Her gun came up slowly and deliberately. A flickering figure did an erratic run across the target screen at the end. She fired once, twice... and the stab of light wiped the figure off the screen.

I said formally: “Agent Elizabeth Murphy, I presume?”

“Hello, Bill.”

She fired once more as though to prove something, maybe to me or maybe to herself. Then she looked around and I kissed her and those tight lips softened up quite a way.

She wore the flash of the United Nations Bureau of Investigation above her left breast. I preferred her without it. Indeed, I liked her best when there was no uniform or anything else between her and me. But she was on duty today. And I sensed it was going to be one of those days. She had something to say to me. She’d said it before, but I was going to have to hear it all through again.

She started casually enough. “How did the trip go?”

“Ah, you spend a dollar, you make a dollar. Maybe.”

She nodded wryly. “Big business, huh? You heard about Otto?”

“It happens all the time.”

I checked the magazine on my gun, waited for a target to weave in, and fired.

Liz said: “I wish I had a dollar for every time you’ve said that about a pilot. It doesn’t seem to happen to Corporation pilots.”

“Corporation,” I said. “Yes, I heard about that. Expanding all the time.”

“Exactly. And with opportunities for—”

“Now look, Liz. I am not going back into the Company... even if it
has
got around to calling itself a corporation. Repeat, not. When they gave up exploration flights—”

“When they gave them up,” she said tautly, “they gave up killing pilots.” She fired again, but this time she missed. Angrily she slammed the pistol down and, with her back to the attendant, took out a piece of paper. “I’d lose my job if I let you see this. So I won’t. But I want you to listen.”

“Don’t let me tempt you to betray your principles,” I said.

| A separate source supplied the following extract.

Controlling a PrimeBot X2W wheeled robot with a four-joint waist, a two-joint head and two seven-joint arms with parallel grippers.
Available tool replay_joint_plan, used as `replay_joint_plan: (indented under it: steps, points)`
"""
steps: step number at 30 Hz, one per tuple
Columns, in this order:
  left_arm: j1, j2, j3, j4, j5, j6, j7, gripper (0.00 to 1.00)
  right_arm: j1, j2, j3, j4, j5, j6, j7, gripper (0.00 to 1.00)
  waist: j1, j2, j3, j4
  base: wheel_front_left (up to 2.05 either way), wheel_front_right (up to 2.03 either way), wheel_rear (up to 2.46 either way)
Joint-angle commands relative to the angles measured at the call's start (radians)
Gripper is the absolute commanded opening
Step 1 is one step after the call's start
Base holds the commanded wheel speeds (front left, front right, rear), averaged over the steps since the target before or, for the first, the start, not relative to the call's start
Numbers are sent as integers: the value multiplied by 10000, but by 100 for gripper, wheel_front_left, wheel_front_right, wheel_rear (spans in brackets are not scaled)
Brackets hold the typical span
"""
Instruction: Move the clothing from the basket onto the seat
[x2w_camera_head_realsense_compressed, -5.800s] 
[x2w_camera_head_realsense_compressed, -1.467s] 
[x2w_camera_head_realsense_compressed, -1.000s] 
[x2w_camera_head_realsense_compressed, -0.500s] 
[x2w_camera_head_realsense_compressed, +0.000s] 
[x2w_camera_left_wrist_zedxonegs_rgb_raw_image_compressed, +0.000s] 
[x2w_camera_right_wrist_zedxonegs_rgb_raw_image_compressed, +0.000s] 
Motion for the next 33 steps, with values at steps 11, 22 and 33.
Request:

It was cheap and sarcastic, and she just paid no attention. She went on:

“It says, ‘Please explain delay submitting evidence for grounding space ferry Moon Zero Two. Urgent repeat urgent.’ Now you know.”

I took my time, firing, and missing as badly as she had done. Now I knew, all right. I said:

“They’re really out to get me, hey?”

“Not you, just your ship. Bill”—she put her hand on my arm, and her grip was a lot stronger, a lot more commanding than nice little Miss Taplin’s had been— “you know it’s not really safe any more. You
know
it. Space flight’s still pretty new, and the public isn’t sure about it. They can’t see the difference between your old ferries and the Corporation expresses, so any crash is bad news. It loses the Corporation passengers. Otto’s crash has put the heat on. The Corporation chases the Bureau, the Bureau chases me—”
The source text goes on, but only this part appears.